== Task to complete ==
Send back the line that contains "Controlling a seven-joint" and all lines following it through the end of the data below, exactly, omitting pictures.
------ Data extract
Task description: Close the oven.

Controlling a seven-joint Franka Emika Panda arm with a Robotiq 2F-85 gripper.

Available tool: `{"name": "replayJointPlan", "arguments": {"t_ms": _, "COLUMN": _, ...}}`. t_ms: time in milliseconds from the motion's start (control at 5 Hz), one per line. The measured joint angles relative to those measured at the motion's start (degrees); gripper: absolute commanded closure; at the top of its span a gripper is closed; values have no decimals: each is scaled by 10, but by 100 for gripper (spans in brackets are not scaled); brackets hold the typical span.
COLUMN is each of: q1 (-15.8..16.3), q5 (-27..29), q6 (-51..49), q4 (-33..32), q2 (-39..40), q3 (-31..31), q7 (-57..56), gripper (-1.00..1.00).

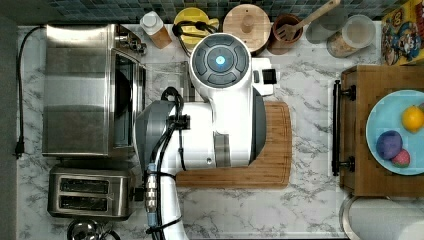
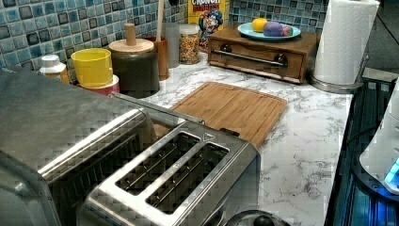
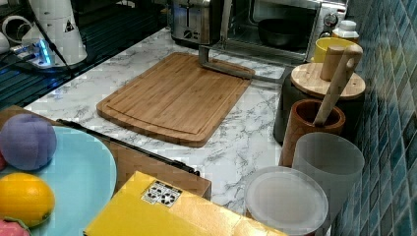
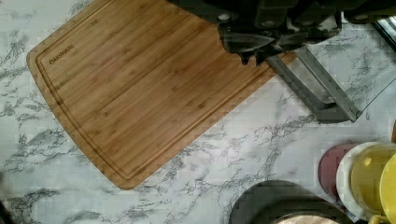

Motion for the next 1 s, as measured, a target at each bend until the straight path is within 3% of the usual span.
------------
== Task solution ==
Controlling a seven-joint Franka Emika Panda arm with a Robotiq 2F-85 gripper.

Available tool: `{"name": "replayJointPlan", "arguments": {"t_ms": _, "COLUMN": _, ...}}`. t_ms: time in milliseconds from the motion's start (control at 5 Hz), one per line. The measured joint angles relative to those measured at the motion's start (degrees); gripper: absolute commanded closure; at the top of its span a gripper is closed; values have no decimals: each is scaled by 10, but by 100 for gripper (spans in brackets are not scaled); brackets hold the typical span.
COLUMN is each of: q1 (-15.8..16.3), q5 (-27..29), q6 (-51..49), q4 (-33..32), q2 (-39..40), q3 (-31..31), q7 (-57..56), gripper (-1.00..1.00).


Motion for the next 1 s, as measured, a target at each bend until the straight path is within 3% of the usual span.

That finishes the output for this exercise.